– Lo siento, mamá -había dicho mientras le echaba los brazos al cuello-. No me extrañes mucho, ¿de acuerdo? -luego se volvió hacia la sobrecargo para entregarle su boleto y casi saltó al avión.

Ella no lo culpaba por casi haberlo olvidado. A los doce años de edad se hallaba en esa extraña fase en la que uno piensa que besar a la madre en público no es precisamente algo grandioso. Además, tenía la mente en otro lado. Su padre y él planeaban visitar primero el Cañón del Colorado; luego recorrerían el río Colorado enbalsa, durante una semana y al final irían a Disneylandia. Aunque estaría fuera durante varias semanas, ella sabía que era bueno para Kevin pasar algunas temporadas con su padre.

David no había sido el mejor de los maridos, pero era un buen padre para Kevin. Annette, su nueva esposa, estaba muy ocupada con su bebé, pero a Kevin le agradaba mucho y casi siempre hablaba con entusiasmo de sus visitas y de todo lo que se había divertido. En algunas ocasiones Theresa se sentía un poco celosa al respecto, pero hacía lo posible para que Kevin no se diera cuenta.
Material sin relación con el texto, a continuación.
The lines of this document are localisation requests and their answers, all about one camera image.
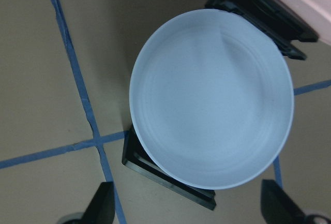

Ahora, en la playa, corría a un paso moderadamente rápido. Deanna estaría esperando a que terminara de correr para desayunar juntas; sabía que Brian ya se habría ido y Theresa moría de ganas de verla. Ellos eran una pareja madura, ambos frisaban los sesenta años, a pesar de lo cual Deanna era su mejor amiga.

Deanna, directora administrativa del diario en el que Theresa trabajaba, había tomado vacaciones en Cape Cod con su esposo Brian muchas veces a lo largo de los años. Siempre se alojaban en el mismo lugar, The Fisher House, y cuando ella se enteró de que Kevin iba a ir a visitar a su padre en California, Deanna insistió en que Theresa los acompañara.